Vegan Cream of Broccoli Soup

Vegan creamy broccoli soup recipe

This broccoli soup gets a thick, creamy base from pureed white beans. This simple preparation is comforting and nourishing for kids and adults alike. This is very nice served with whole-grain croutons.

Serves: 4 to 6

  • 1 1/2 tablespoons olive oil
  • 1 large onion, coarsely chopped
  • 2 large or 3 medium broccoli crowns and peeled stems, coarsely chopped
  • 1 tablespoon salt-free all-purpose seasoning blend (see Note)
  • 2 big handfuls of baby spinach (optional but highly recommended —
    it gives the soup a richer green color and more nutrients)
  • 15- to 16-ounce can cannellini (large white) beans, drained and rinsed
  • 2 cups unsweetened rice milk or other nondairy milk, more or less as needed
  • 2 tablespoons minced fresh dill, or 2 teaspoons dried
  • Salt and freshly ground pepper to taste

Heat the oil in a large saucepan or small soup pot and add the onion. Sauté over medium heat until golden, about 5 to 7 minutes.

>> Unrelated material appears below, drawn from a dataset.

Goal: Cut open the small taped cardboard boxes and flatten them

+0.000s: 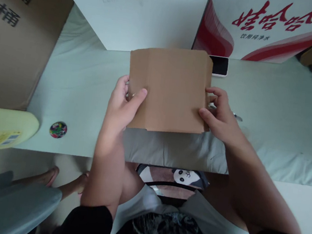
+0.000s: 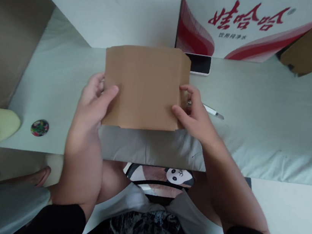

Reserve about 2 cups of the broccoli florets and set aside.

Combine the remaining broccoli, seasoning blend, and 2 cups water in a soup pot. Bring to a slow boil, then lower the heat, cover, and simmer gently until the broccoli is tender but not overcooked, about 8 to 10 minutes. Add the optional spinach and cover; allow it to wilt briefly and stir in.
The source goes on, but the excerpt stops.